Things changed in 2003 when Boggeln, a Navy reservist, was deployed to Iraq. During his six-month tour, a physician colleague took over his medical practice in Temecula.

When Dr. Boggeln returned from combat duty, he discovered that the number of hospice patients needing care had increased significantly, so he decided it was time to transition to hospice work full-time. “I told my colleague he could keep my family practice,” he recalled.

Boggeln eventually joined Hospice of the Valleys, where he worked until 2012. He later affiliated with Elizabeth Hospice, where he now works as hospice medical director of the Temecula branch.

He also provides inpatient palliative care consultations in three Riverside County hospitals including Temecula Valley Hospital, where he is developing the primary palliative care curriculum and helping put together a fellowship program in palliative care that the hospital hopes to launch in 2022.

Palliative Care vs. Hospice Care

Boggeln is not only determined to help educate future physicians about palliative care, he wants patients, families, and the greater community at large to know what it is and how it works.

“Most people do not understand the difference between palliative care and hospice,” said Boggeln. “Palliative care is for anyone with a serious, potentially life-limiting illness, and can be offered as soon as they are diagnosed. Hospice, on the other hand, is only for people at the end-of-life, with a prognosis of 6 months or less.”

With either type of diagnosis, it’s important to honor the patient’s wishes, regardless of what the family members may want for the loved one, emphasized Dr. Boggeln.

“Families have to make complex decisions.
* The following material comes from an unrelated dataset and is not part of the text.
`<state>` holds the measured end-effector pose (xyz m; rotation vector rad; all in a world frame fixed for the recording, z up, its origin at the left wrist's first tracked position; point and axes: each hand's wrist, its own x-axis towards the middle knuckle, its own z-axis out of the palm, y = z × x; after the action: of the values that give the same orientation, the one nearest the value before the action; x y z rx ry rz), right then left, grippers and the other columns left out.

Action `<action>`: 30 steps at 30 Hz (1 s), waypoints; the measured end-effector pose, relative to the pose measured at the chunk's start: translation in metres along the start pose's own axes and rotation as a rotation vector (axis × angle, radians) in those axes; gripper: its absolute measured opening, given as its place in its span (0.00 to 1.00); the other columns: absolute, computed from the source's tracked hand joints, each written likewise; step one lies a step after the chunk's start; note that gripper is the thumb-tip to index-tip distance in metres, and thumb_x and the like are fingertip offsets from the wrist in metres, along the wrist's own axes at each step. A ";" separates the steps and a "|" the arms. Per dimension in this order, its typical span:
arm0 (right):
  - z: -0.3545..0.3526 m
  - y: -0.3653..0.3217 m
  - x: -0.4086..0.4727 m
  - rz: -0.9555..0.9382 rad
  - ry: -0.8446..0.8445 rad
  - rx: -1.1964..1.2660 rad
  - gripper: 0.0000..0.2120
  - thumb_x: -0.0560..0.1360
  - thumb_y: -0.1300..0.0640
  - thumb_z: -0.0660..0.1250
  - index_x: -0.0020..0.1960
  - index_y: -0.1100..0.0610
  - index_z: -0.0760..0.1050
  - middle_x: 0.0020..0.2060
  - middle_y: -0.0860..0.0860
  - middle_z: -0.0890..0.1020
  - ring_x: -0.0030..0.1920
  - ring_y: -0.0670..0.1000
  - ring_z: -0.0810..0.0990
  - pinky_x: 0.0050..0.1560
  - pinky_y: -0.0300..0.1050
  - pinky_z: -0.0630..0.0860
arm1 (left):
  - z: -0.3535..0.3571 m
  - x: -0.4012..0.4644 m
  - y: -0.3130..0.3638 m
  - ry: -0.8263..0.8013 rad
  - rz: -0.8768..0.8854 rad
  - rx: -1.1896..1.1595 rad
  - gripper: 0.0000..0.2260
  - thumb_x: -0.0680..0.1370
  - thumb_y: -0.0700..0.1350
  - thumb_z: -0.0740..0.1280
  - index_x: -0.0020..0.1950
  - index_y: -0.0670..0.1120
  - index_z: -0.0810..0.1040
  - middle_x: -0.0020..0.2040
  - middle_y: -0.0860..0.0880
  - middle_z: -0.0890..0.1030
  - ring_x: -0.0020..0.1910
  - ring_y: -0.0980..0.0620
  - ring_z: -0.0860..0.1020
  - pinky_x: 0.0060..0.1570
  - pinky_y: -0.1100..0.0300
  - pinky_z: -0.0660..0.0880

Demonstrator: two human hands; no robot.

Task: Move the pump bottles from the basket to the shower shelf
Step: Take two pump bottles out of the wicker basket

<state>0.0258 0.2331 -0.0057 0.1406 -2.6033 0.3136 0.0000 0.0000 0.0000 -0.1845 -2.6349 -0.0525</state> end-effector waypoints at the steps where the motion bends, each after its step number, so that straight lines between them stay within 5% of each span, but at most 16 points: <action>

Should their loved one get an organ transplant if necessary; should the patient undergo complicated surgery or extensive medical treatments? That may be what the family wants, but not necessarily want the patient wants,” Boggeln said. “Very often, we find the patient wants to stay at home and get comfort care rather than receive aggressive medical or surgical treatment, which may only prolong suffering.”

Palliative Care Education and Training

Facilitating better communication and addressing the physical, emotional, and spiritual suffering that can come with serious illness is a fundamental part of palliative care, and many healthcare professionals could benefit from additional education and training around those topics, Boggeln said.

He said the CSU Shiley Institute for Palliative Care is doing important work in that area.

“They are leaders in education and training for professionals involved in palliative care and hospice, including nurses, chaplains, social workers and others,” Boggeln said. “This important program enhances their skill level as practitioners.”